#### EXERCISE REQUIREMENTS
From the material below, copy every line in which the word "same" occurs.

☆ ☆ ☆ ☆ ☆

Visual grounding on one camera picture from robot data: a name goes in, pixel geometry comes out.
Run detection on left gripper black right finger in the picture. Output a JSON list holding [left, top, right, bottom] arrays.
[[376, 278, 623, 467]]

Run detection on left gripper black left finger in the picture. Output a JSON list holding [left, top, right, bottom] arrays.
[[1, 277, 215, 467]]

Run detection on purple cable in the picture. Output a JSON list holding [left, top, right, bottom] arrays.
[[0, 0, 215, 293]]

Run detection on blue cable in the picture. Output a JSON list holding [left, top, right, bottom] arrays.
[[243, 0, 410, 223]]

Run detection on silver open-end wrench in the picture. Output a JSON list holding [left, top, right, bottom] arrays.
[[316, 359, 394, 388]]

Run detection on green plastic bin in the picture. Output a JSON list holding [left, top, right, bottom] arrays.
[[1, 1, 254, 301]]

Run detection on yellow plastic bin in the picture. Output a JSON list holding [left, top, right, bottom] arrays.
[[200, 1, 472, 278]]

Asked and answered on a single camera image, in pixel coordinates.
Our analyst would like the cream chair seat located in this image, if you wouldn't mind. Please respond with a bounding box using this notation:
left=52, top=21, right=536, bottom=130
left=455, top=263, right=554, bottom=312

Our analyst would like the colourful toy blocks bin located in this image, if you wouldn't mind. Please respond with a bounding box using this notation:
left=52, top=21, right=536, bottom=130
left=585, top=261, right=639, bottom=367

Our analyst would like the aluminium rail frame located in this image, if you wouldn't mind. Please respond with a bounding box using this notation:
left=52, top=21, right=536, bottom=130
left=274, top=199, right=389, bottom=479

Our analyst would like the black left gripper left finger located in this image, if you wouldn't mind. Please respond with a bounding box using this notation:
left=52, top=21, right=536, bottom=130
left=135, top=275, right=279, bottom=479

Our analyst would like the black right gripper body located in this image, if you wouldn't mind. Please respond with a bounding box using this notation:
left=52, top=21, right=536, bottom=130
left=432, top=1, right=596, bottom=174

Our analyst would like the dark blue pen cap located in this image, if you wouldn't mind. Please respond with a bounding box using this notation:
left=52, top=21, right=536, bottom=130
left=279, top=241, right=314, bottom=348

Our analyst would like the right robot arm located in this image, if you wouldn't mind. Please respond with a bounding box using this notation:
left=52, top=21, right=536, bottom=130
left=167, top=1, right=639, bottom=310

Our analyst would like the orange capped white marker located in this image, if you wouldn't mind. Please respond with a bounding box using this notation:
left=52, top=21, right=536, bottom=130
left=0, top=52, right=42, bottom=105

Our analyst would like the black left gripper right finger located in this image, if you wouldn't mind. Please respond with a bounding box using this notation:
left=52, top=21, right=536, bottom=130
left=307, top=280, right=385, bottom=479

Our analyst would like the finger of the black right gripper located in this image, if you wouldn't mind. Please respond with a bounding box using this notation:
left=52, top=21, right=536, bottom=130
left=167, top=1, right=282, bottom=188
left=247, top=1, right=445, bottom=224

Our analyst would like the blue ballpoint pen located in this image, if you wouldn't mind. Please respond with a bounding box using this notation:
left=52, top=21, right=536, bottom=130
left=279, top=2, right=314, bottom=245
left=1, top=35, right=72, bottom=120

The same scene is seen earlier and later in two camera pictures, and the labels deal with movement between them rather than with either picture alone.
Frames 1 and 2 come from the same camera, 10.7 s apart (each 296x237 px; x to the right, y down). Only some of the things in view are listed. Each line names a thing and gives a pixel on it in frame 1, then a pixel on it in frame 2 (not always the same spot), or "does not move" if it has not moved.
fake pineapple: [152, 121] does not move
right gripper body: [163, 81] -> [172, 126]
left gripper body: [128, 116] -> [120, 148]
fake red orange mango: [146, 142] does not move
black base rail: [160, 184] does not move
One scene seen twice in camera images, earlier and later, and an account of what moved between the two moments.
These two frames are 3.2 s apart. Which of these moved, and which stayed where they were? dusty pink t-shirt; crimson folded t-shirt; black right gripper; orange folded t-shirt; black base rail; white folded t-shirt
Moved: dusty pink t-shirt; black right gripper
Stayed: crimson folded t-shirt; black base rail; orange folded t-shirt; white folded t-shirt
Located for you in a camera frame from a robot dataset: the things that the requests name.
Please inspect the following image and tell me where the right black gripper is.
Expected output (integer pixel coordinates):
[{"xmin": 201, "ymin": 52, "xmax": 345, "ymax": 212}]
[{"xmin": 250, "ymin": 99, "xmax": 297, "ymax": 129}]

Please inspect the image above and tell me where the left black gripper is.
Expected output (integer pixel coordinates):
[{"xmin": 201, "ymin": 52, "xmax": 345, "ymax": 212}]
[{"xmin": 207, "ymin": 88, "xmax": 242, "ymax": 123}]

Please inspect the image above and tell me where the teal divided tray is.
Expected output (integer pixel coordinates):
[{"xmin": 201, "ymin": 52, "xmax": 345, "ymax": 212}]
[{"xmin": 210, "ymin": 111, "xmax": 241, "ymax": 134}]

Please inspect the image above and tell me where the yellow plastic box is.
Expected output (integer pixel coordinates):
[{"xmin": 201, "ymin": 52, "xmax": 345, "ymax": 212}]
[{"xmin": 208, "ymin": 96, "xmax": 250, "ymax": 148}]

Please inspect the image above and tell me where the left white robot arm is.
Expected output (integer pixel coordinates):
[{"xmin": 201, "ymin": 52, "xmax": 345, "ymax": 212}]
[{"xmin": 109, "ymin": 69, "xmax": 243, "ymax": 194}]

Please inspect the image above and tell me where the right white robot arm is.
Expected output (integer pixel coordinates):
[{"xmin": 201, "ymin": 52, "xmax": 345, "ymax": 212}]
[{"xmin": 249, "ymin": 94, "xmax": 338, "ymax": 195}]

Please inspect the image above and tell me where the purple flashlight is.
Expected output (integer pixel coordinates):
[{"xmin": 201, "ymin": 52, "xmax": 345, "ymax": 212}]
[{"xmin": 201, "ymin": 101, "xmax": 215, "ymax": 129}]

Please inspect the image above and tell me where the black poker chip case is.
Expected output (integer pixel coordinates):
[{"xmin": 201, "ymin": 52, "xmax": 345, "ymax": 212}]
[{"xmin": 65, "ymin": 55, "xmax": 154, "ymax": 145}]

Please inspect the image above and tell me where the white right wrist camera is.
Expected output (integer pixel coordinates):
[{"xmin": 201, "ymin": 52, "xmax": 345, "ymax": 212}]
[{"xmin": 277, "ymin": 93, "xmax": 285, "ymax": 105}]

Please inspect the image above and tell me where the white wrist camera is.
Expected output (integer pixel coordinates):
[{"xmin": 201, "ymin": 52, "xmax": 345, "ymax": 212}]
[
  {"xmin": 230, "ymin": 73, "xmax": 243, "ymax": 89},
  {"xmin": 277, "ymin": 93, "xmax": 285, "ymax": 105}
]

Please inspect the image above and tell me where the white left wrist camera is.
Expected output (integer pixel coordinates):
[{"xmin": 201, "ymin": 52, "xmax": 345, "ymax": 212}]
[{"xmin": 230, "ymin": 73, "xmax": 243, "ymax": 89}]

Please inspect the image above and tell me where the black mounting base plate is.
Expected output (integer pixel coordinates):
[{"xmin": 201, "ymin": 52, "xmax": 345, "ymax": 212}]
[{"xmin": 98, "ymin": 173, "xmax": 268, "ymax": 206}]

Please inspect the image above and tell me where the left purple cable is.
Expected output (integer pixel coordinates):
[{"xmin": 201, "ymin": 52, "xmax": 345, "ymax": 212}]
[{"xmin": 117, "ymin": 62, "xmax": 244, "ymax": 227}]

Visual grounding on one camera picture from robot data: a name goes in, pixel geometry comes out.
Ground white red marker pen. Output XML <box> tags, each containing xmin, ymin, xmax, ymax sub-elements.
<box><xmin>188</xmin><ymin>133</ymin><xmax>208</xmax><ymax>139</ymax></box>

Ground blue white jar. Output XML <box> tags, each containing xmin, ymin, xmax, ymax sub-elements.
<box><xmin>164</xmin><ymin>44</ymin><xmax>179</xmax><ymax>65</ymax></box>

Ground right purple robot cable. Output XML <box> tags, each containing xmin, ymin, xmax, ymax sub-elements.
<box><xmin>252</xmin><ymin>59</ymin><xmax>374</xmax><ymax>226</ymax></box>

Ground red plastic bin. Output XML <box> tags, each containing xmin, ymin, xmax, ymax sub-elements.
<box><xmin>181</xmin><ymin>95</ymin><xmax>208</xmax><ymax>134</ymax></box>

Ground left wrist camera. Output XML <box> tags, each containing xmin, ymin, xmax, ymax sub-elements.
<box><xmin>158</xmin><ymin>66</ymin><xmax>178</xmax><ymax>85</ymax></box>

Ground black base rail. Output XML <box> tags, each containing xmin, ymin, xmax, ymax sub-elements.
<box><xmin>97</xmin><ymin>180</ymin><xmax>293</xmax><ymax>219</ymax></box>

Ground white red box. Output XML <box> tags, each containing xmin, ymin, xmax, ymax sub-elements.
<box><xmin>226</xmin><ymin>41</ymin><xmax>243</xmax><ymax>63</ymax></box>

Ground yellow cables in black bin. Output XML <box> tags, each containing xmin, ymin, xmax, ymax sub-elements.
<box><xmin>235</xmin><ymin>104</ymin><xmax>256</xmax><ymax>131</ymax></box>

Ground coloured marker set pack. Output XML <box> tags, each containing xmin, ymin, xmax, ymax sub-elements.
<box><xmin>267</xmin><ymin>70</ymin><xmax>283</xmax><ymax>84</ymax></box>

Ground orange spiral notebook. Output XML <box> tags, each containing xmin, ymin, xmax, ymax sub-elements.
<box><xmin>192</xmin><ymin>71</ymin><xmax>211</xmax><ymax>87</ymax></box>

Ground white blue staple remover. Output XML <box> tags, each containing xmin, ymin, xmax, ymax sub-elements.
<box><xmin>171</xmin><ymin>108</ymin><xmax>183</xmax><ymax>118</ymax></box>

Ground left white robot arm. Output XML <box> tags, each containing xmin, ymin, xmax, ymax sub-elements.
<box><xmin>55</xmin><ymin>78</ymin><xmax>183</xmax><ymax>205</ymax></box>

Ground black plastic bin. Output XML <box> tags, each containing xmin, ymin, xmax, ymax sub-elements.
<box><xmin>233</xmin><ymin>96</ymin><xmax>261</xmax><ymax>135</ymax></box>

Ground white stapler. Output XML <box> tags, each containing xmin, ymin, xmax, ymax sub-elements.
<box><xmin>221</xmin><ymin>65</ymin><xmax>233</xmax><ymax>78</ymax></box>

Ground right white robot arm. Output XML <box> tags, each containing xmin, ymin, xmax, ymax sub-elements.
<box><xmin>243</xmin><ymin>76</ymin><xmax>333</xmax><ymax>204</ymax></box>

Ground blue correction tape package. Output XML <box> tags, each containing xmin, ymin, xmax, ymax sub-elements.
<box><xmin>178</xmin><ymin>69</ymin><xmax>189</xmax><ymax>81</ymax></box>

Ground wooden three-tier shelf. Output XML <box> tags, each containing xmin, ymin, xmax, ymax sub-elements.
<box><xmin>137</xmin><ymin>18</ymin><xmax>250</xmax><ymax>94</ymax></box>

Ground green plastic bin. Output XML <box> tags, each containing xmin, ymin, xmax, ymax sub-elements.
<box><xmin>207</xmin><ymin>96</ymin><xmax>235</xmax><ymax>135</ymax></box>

☆ ☆ ☆ ☆ ☆

#### FINISHED TASK
The same scene is seen earlier and later in two camera pictures, and the labels deal with movement between them rather than with either picture alone.
Frames 1 and 2 come from the same camera, 10.7 s apart (each 296x237 px; x to the right, y down). Only some of the things in view are listed. Each line names a thing and gives a pixel on it in frame 1, then a pixel on it in frame 2 (not always the same spot), or "does not move" if it has not moved.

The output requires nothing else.